Dadaku terasa kembang kempis. Ingin rasanya kumemaki. Tapi percuma. Toh semua yang mereka katakan itu benar. Aku hanya gadis bertampang kampungan yang beruntung mempunyai calon suami bak pangeran. 

 

Kami pun menikah di sebuah masjid di kota. Resepsi pernikahan yang sangat mewah dilaksanakan di sebuah hotel. Banyak yang mengira aku menjual diri pada orang kaya. Karena pernikahan yang sangat mendadak dan tiba-tiba. Namun ayah dan ibuku selalu memberikan nasihat. Bahwa ini mungkin adalah takdir yang Allah persiapkan karena kesabaranku selama ini. 

 

Setelah menikah ayah dan ibuku dibuatkan rumah yang sangat layak di kampung. Toko sembako dan adikku masuk ke pesantren modern di luar kota. Kehidupan kami semakin membaik. Walaupun aku harus menerima berbagai cibiran dari orang lain. Bagi mereka aku menikah karena harta. Biarlah toh mereka benar. Aku menikah karena harta. 

 

Bahkan pandangan merendahkan dari keluarga RASENDRIA sampai hari ini selalu kuterima.

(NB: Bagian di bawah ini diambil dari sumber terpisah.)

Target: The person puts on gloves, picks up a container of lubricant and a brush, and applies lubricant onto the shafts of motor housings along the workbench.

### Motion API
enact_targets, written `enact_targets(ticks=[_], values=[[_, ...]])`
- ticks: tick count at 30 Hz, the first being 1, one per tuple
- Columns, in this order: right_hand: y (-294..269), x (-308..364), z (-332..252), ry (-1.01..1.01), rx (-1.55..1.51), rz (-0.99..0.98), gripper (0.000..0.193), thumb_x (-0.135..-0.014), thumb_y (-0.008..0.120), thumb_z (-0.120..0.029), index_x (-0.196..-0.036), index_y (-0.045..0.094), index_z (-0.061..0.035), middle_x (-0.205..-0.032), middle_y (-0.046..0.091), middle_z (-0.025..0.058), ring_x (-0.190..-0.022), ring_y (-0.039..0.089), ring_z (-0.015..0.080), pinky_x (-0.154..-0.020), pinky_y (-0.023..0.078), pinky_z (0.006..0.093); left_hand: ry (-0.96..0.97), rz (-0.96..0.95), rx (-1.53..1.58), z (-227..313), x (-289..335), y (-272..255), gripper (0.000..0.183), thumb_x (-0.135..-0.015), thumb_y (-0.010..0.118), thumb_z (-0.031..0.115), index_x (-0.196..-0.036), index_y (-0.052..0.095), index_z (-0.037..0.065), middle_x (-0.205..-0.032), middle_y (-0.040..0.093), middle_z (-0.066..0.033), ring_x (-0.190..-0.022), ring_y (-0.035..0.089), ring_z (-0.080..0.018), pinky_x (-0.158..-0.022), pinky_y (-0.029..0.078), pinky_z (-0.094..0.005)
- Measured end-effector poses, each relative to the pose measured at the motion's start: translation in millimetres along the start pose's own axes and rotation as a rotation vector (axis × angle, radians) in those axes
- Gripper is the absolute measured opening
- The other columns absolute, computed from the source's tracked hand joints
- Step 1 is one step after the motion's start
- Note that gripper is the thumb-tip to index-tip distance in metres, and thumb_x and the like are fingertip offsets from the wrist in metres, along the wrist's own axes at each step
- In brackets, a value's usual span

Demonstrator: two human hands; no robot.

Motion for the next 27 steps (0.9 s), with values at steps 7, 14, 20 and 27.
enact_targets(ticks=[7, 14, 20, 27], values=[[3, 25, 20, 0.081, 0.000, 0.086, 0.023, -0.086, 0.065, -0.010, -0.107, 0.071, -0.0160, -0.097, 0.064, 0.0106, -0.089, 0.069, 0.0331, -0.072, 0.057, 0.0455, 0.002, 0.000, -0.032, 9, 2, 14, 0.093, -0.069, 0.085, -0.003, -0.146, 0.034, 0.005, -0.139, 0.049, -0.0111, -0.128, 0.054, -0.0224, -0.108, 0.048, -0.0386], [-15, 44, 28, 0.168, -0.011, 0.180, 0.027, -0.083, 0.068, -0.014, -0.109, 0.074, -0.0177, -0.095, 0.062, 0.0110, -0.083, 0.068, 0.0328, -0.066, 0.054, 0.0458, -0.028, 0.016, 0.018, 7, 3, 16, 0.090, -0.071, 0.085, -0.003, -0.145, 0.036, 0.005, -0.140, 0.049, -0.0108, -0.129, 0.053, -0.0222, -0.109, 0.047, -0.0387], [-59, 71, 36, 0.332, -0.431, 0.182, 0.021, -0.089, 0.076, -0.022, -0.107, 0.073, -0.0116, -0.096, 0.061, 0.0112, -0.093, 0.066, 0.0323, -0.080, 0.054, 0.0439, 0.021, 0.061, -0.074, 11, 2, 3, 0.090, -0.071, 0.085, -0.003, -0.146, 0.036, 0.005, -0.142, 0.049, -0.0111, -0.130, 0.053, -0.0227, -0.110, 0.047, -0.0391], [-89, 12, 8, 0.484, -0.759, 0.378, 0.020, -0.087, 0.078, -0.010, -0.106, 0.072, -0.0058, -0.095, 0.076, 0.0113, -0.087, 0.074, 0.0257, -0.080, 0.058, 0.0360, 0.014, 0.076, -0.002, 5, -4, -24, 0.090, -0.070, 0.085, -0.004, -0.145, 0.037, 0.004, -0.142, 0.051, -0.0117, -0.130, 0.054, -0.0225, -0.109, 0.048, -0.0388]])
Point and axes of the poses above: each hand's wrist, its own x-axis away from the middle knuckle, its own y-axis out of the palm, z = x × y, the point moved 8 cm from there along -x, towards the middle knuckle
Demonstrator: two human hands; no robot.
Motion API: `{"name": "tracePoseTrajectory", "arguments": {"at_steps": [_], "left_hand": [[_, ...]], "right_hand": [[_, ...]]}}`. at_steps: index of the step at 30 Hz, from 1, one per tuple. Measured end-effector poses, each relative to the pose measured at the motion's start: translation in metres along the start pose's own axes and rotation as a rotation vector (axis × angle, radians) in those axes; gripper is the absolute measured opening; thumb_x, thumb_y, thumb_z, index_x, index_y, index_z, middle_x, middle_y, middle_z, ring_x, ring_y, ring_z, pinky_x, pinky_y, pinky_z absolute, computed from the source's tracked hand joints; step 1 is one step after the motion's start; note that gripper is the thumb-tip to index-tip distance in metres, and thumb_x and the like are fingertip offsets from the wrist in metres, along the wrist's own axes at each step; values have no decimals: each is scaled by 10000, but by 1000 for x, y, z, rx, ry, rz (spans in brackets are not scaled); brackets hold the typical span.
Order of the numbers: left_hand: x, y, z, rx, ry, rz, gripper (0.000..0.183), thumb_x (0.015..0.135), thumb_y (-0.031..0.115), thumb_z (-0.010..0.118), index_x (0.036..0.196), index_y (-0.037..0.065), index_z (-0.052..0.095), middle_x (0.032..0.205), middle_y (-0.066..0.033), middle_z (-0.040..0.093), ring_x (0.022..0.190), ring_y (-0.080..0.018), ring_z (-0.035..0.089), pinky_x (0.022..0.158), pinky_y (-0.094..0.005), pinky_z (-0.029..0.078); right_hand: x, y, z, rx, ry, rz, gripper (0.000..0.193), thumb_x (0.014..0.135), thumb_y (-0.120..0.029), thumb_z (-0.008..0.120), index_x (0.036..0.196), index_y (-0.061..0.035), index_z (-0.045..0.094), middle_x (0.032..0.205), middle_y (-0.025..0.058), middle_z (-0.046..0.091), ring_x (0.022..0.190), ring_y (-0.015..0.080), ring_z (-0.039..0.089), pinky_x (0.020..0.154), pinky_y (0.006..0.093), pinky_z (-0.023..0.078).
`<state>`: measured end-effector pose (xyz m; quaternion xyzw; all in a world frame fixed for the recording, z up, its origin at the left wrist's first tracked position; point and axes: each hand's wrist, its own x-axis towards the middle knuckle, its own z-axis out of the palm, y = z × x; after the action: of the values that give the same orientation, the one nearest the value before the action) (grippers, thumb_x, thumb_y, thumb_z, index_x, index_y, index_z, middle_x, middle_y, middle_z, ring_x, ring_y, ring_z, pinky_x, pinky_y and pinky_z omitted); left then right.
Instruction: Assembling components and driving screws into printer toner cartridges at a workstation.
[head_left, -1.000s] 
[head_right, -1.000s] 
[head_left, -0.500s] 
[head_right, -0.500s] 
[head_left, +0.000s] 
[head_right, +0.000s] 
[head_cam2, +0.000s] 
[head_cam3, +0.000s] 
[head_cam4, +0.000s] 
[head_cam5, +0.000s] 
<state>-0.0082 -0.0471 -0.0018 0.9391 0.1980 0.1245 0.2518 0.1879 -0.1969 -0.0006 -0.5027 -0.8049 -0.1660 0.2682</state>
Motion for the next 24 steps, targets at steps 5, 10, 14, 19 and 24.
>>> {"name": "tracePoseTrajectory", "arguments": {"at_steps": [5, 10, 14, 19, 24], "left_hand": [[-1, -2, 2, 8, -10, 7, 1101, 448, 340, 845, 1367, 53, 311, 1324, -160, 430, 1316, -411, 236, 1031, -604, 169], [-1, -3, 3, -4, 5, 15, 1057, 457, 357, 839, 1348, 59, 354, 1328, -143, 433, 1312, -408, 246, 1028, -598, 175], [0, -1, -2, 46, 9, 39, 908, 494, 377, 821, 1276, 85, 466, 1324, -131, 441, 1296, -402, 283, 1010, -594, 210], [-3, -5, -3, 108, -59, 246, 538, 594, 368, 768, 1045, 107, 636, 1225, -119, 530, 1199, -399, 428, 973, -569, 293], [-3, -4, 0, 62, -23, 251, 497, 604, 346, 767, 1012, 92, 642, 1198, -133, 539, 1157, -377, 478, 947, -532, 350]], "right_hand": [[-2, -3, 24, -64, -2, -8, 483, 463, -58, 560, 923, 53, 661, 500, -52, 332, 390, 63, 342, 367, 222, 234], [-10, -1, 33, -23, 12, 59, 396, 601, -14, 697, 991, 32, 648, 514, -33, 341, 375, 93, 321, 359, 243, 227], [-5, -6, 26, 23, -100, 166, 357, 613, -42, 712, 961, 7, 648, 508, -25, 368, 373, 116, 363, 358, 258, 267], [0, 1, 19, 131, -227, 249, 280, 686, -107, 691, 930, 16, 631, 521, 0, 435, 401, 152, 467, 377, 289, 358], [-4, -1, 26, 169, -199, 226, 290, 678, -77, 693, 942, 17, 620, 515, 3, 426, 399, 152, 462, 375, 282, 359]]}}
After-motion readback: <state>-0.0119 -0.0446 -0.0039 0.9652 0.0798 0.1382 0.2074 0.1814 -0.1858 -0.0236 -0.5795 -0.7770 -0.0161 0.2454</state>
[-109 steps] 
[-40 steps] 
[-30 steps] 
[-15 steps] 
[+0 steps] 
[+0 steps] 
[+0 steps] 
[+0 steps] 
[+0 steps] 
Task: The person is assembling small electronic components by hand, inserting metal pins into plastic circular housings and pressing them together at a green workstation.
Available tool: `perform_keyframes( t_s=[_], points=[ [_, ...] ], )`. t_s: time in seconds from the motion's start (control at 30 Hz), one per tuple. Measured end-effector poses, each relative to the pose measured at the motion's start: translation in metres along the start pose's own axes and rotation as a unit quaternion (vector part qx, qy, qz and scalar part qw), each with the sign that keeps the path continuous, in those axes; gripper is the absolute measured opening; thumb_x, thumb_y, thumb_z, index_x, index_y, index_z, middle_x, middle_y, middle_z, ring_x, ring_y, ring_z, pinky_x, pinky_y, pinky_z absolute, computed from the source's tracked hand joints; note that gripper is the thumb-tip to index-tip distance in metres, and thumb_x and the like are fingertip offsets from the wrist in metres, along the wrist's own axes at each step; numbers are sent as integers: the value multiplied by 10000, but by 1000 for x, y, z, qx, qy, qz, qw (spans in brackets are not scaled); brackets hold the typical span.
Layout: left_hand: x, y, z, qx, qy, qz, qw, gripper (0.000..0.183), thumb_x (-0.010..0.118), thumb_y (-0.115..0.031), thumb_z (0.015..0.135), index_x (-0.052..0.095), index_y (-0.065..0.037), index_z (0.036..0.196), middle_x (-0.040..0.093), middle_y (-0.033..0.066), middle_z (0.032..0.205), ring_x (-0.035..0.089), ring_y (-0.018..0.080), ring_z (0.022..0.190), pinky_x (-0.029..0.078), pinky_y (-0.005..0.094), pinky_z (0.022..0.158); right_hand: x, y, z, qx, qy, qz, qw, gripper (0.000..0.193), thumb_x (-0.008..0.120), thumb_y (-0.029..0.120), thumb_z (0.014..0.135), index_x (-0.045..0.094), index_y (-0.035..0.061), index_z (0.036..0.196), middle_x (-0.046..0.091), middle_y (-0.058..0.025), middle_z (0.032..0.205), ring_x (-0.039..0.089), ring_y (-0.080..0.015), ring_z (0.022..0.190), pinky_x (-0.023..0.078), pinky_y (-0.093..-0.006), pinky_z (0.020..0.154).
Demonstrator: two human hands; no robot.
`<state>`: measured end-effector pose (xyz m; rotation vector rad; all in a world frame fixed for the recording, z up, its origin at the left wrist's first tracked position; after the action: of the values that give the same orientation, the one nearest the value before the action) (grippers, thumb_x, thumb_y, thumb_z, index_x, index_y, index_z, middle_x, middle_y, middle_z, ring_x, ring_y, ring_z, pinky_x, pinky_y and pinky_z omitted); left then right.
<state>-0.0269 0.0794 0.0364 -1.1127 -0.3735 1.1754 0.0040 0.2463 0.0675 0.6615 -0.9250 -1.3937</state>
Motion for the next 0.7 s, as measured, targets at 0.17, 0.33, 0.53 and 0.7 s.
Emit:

Menurut mereka suamiku Erland Rasendria kurang pandai mencari istri. Gadis kampungan sepertiku tak pantas berada disampingnya. Beruntungnya selama ini suamiku dan kakaknya selalu membelaku. 

 

Sedangkan kedua mertuaku selalu cuek saja. Sebab bagi kedua mertuaku. Anak-anaknya berhak menentukan hidupnya setelah menikah. Tak pernah kulihat mereka ikut campur urusan anak-anaknya. Aku harus banyak bersyukur.

 

"Mama dan Papa percaya kamu gadis yang kuat. Hinaan mereka jangan dianggap serius. Orang-orang itu hanya iri saja. Cucu kesayangan Rasendria Atmaja menikahi gadis secantik kamu." Ucap mama mertuaku saat kami makan malam dirumah Kakek. 

 

"Terimakasih mama." Kucium tangan mama mertuaku takzim. Mama mengelus rambutku sayang.

 

Berbeda dengan mertua laki-lakiku. Dia terluhat begitu cuek dan tak peduli apa yang terjadi disekitarnya. Dia hanya sibuk dengan gadget ditangannya. Bahkan sampai acara berakhir tubuhnya hanya diam tak beranjak dari kursi. Walaupun begitu aku tau hatinya sangat baik. Karena tanpa persetujuannya tak mungkin aku menjadi bagian dari keluarga Rasendria.